Le suspenden obras a la dependencia federal por iniciar una construcción contaminante
CDMX.- Con el pretexto de hacer trabajos de rehabilitación y mantenimiento en un «inmueble» que posee en Bacalar, zona de aguas cristalinas de Quintana Roo, la Secretaría de la Defensa Nacional pidió una una exención de Manifestación de Impacto Ambiental, por lo que fue denunciada al provocar daños ambientales irreversibles a la Laguna de los Siete Colores con dragados y maquinaria pesada que emplea para sus obras.
Por ello, Greenpeace México expresó su apoyo a la lucha ciudadana en Bacalar y celebró la suspensión provisional concedida el pasado 22 de abril por un Juez de Distrito en Quintana Roo, a las obras de construcción que la Secretaría de la Defensa Nacional (Sedena) realiza en la zona federal de la Laguna de Bacalar.
Esta medida es un paso significativo en la defensa ambiental y un logro de la ciudadanía y organizaciones que han alzado la voz para defender el equilibrio ecológico, el patrimonio cultural y el derecho a un medio ambiente sano.
Los colectivos Proyecto Justicia Común (PROJUC) y Defendiendo el Derecho a un Medio Ambiente Sano, A.C. (DMAS), promovieron un amparo para detener estas obras, respaldados por la ciudadanía organizada. Por su parte, Greenpeace México se sumó a una Denuncia Popular ante la Profepa, en conjunto con organizaciones de Quintana Roo.
La construcción, iniciada en enero de este año, fue denunciada por no contar con los permisos ambientales necesarios, como la Manifestación de Impacto Ambiental (MIA), ni haber pasado por un proceso de consulta pública a la comunidad.
El proceso de dragado con maquinaria pesada podría ocasionar daños ambientales irreversibles a la laguna de los siete colores, además de las afectaciones propias de la construcción y uso del inmueble.
Hasta el momento, la Sedena se ha limitado a alegar que su construcción está exenta de presentar la Manifestación de Impacto Ambiental que la ley ordena, mientras que la Semarnat alega que se trata de una intervención que no genera desequilibrio ecológico, pero sin mayor justificación o pruebas que respalden tal afirmación. [1]
Si bien, esta suspensión es un paso importante en la lucha ciudadana por la preservación de la laguna de Bacalar, será hasta el 28 de abril cuando se celebre una audiencia incidental, en la cual se definirá si se otorga la suspensión definitiva, lo cual implicaría detener la construcción de la Sedena hasta que se dicte la sentencia del Amparo.
Hacemos un llamado a la legalidad y la transparencia por parte de las autoridades encargadas de salvaguardar la integridad de la laguna y del medio ambiente.

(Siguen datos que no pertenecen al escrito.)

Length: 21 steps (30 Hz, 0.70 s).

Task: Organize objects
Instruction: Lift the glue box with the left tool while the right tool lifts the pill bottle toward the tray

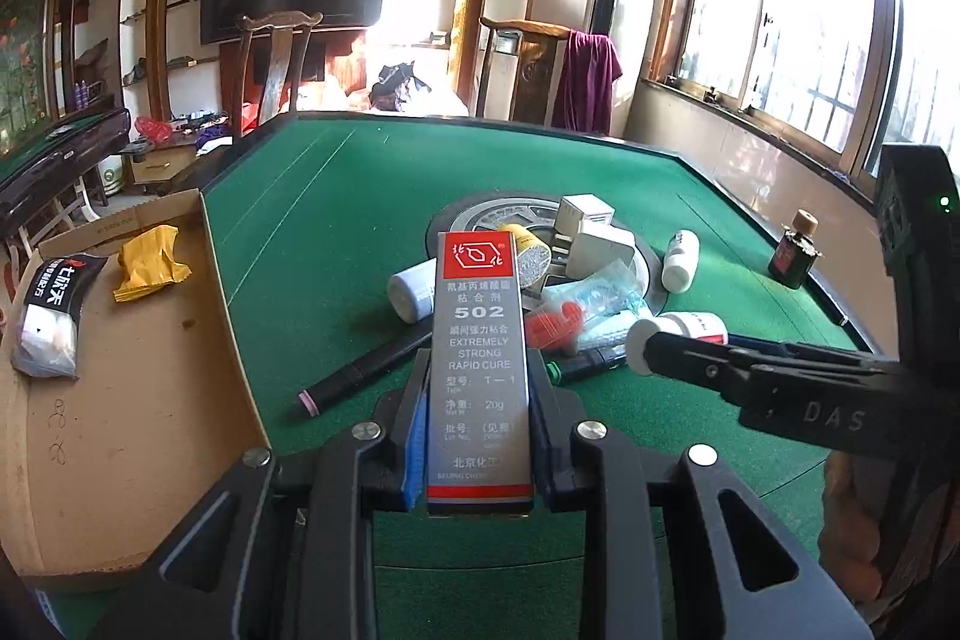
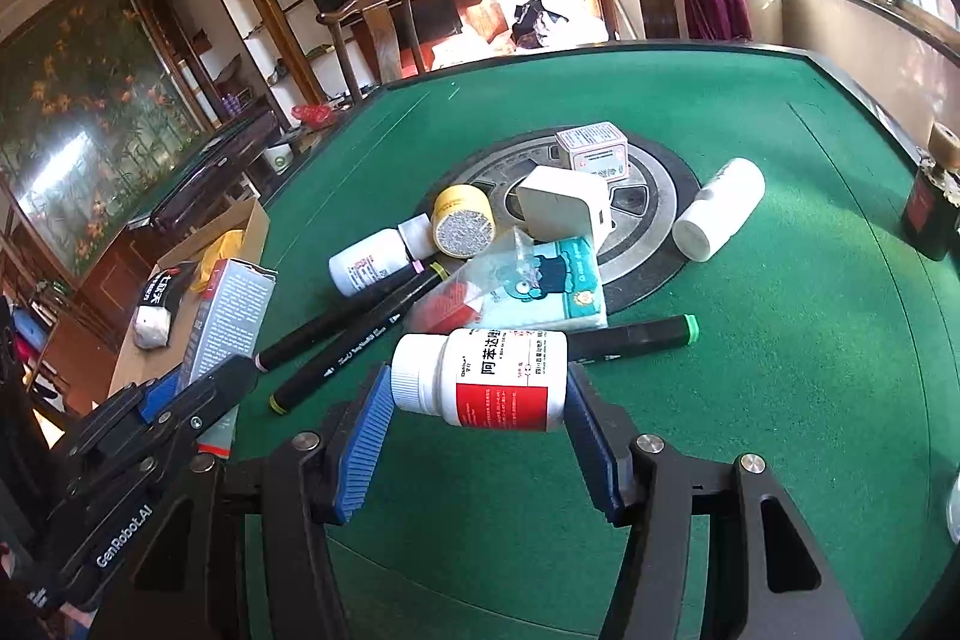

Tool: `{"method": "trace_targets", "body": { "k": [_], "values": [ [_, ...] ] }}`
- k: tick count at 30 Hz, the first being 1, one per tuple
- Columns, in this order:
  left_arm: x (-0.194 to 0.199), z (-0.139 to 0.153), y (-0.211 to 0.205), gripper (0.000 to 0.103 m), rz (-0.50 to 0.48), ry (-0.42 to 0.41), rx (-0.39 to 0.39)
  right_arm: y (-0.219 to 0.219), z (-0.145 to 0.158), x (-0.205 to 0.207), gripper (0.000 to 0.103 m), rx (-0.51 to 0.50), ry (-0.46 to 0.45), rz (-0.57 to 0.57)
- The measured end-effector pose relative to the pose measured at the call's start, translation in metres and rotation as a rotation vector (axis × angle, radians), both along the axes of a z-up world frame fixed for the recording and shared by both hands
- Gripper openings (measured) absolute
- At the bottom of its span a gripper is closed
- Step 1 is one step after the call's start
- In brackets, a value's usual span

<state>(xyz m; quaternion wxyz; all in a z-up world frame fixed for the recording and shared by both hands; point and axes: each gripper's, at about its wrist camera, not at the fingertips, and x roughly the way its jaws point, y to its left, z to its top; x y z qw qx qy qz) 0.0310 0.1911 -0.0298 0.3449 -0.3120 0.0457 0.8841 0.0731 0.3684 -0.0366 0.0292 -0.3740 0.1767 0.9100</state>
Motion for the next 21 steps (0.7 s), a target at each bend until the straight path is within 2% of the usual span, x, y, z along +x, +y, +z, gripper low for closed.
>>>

Es indispensable que se realice una revisión profunda sobre los impactos ambientales del proyecto, y que se garantice la participación informada de la comunidad.
Greenpeace reiteró sus solidaridad con el pueblo de Bacalar y con todas las personas que defienden el derecho a un ambiente sano en la región. «Seguiremos atentos al proceso judicial y sumando voces para que este precedente se traduzca en justicia ecológica y respeto pleno a la legalidad y los derechos de las comunidades».